Get investigating now, and let us know your favorite materials! Here’s hoping it leads to more platforms like this in the future, and a universe of queer creators making creepy stuff!

5 Fantasy Races for your Next Queer Gendered Character

How important is gender to you while roleplaying? For me, it doesn’t matter if a game’s universe is populated with dragons or Victorian socialites, the question of what’s between the legs of a bugbear chieftain, or how much facial hair a given debutante is sporting, are not the most interesting topics of conversation. That’s why it’s up to agender, non-binary, and gender-disinterested players to take the game into their own hands, creating roleplay opportunities that are more relevant and interesting.

While most of the examples below are drawn from a fantasy-style background, they’re really designed for imaginatively-minded homebrewers and Game Masters who play their in-game fiction loosely. Don’t feel shy about adding them to your next intergalactic space exploration or murder mystery.

Genasi

Playing a genasi character gives you the opportunity to think outside of the gender binary and embrace the elemental quaternary. This half-genie race comes in four flavors, and whether you prefer to sport skin of rough-hewn onyx, an ability to summon fire, water-breathing, or levitation magic, chances are the rest of your party won’t have time to notice whether or not you like to wear skirts.

There’s a lot more cool things to learn about gensai in the Elemental Evil Players’ Companion.

Lizardfolk

Early in 2018 I started playing as Halloo, the third-level Lizardfolk druid. Biologists tell us that the sex of some reptile species is determined by the temperature of their egg during incubation. In Halloo’s case, her egg was situated right in middle of the clutch—not too warm or too cold. And while she uses she/her pronouns as a matter of habit, she’s usually more interested in talking about (or with) the local fauna.

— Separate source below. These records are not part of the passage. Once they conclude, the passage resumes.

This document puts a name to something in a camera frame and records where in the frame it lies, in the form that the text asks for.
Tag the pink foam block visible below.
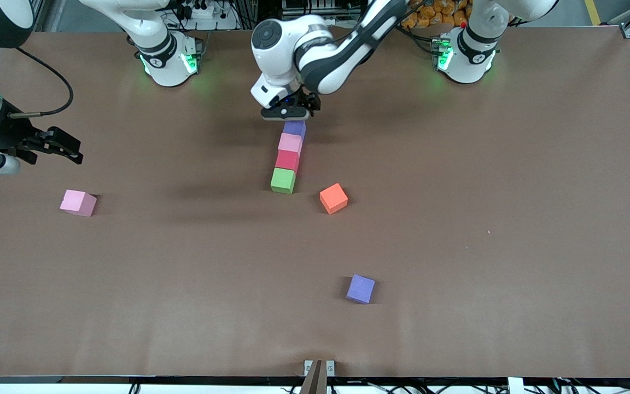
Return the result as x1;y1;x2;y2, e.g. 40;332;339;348
278;133;303;155
59;189;97;217

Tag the crimson foam block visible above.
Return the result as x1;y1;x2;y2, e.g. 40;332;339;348
275;150;300;172

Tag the green foam block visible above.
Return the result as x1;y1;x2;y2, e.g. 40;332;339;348
270;168;297;195

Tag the metal equipment rack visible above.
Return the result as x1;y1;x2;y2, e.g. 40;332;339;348
279;0;370;20

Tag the orange foam block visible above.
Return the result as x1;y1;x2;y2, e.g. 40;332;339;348
319;183;349;215

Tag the white power strip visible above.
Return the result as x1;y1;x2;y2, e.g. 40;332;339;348
181;0;214;20

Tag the pile of orange fruit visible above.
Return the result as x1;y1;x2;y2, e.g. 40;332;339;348
402;0;471;29

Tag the lavender foam block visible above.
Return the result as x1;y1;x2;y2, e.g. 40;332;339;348
346;274;376;304

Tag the large table cover sheet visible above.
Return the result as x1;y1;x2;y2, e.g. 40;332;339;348
0;26;630;379

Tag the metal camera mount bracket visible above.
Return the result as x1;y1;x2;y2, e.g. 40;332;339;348
300;360;335;394

Get started with on your own Lizardfolk with Volo’s Guide to Monsters.

Eladrin

All of us have good days, bad days, and days where we don’t get out from under the covers. For Eladrin, this is a way of life. However, the weather changes with their mood, rather than vice versa. It’s like Seasonal Affective Disorder, but more, and chock-full of roleplay potential for those who feel more defined by their mental state, than their gender.

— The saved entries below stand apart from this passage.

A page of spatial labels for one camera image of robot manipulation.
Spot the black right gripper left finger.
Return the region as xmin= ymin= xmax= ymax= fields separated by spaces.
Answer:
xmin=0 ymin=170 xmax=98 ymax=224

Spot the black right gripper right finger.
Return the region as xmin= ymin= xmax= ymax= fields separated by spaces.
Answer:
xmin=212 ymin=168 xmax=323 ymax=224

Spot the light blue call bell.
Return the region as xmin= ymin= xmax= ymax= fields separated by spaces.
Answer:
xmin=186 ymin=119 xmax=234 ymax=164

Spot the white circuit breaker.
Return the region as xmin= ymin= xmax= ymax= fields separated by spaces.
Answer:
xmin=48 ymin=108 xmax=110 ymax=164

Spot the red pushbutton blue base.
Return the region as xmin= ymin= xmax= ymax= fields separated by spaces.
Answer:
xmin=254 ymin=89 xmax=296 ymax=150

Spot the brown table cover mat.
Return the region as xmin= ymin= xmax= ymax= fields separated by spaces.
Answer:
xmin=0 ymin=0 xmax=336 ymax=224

Always seeking transition and change, Eladrin are most at home in places where the borders between the material plane and Feywild are at their thinnest. Really,  the only thing that puts them off-balance is stagnancy.

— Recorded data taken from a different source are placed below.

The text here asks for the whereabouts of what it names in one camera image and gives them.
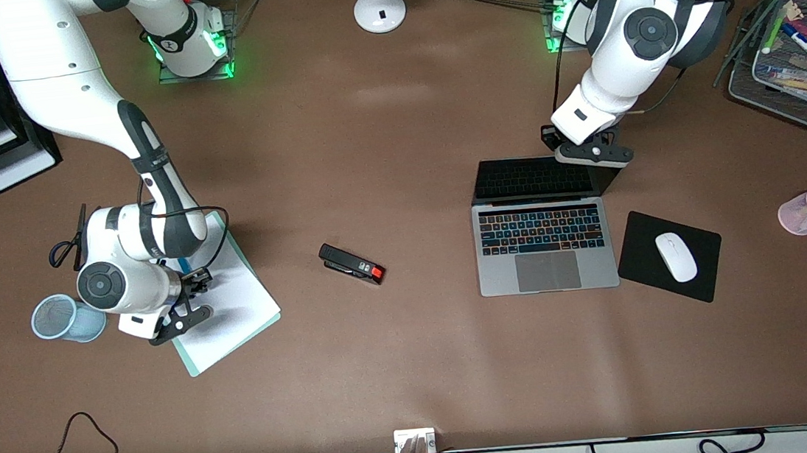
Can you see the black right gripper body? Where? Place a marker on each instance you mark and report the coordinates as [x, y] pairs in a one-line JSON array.
[[194, 282]]

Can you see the silver laptop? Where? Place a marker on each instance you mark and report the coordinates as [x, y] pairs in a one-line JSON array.
[[545, 250]]

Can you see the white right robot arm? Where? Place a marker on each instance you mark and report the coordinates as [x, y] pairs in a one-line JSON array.
[[46, 54]]

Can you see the green marker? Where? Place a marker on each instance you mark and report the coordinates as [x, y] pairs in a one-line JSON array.
[[772, 34]]

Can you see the white paper sheet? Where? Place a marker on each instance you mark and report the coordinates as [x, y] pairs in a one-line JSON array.
[[240, 301]]

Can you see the mint green clipboard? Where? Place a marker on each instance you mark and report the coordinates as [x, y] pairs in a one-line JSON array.
[[199, 368]]

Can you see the black scissors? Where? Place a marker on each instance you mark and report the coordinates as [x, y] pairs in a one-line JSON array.
[[64, 253]]

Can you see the blue mesh pen cup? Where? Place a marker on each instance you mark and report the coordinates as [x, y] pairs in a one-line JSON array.
[[57, 319]]

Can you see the black mouse pad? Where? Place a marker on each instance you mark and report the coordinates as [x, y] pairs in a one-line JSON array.
[[643, 255]]

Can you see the black and red stapler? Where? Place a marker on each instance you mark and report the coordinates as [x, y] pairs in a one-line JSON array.
[[351, 264]]

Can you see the white computer mouse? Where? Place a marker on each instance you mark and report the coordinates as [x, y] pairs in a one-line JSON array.
[[676, 256]]

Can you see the white camera bracket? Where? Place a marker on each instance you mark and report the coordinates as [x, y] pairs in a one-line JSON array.
[[414, 436]]

Check out the Unearthed Arcana source material for more.

Nilbog

Think of these happy little friends as reverse-goblins, who love nothing more than getting thwacked by a sword or spell, and run in terror from healing magic.

Nilbogs also offer practically endless role-play fodder, letting you swap-out whatever gendered in-universe social norms you want, and replace them with their bizarro-world equivalent. Maybe your Nilbog comes from a society filled with distressed male damsels and hilariously relatable romantic comedies? Maybe Nilbogs really have nine different genders—because that’s the opposite of two, right?

There aren’t any official rules for creating a Nilbog character, but you can see some starter stats for goblins on page 119 of Volo’s Guide to Monsters.

Gnome

This is just a personal theory, but I really believe Gnomes are intended as an in-fiction manifestation of everything good about tabletop games (and democratic social-groups in general). Curious and friendly, they’re always eager to embrace the unfamiliar and celebrate life in all its forms. They seek to improve the world around them with science, and have a surprisingly killer Montessori-like educational system, especially given the fact that they often live in hollowed-out trees.

While there isn’t a ton of official source material on gender-queer gnomes, we can take courage in the fact that their main deity, Garl Glittergold, seems like a pretty open-minded guy.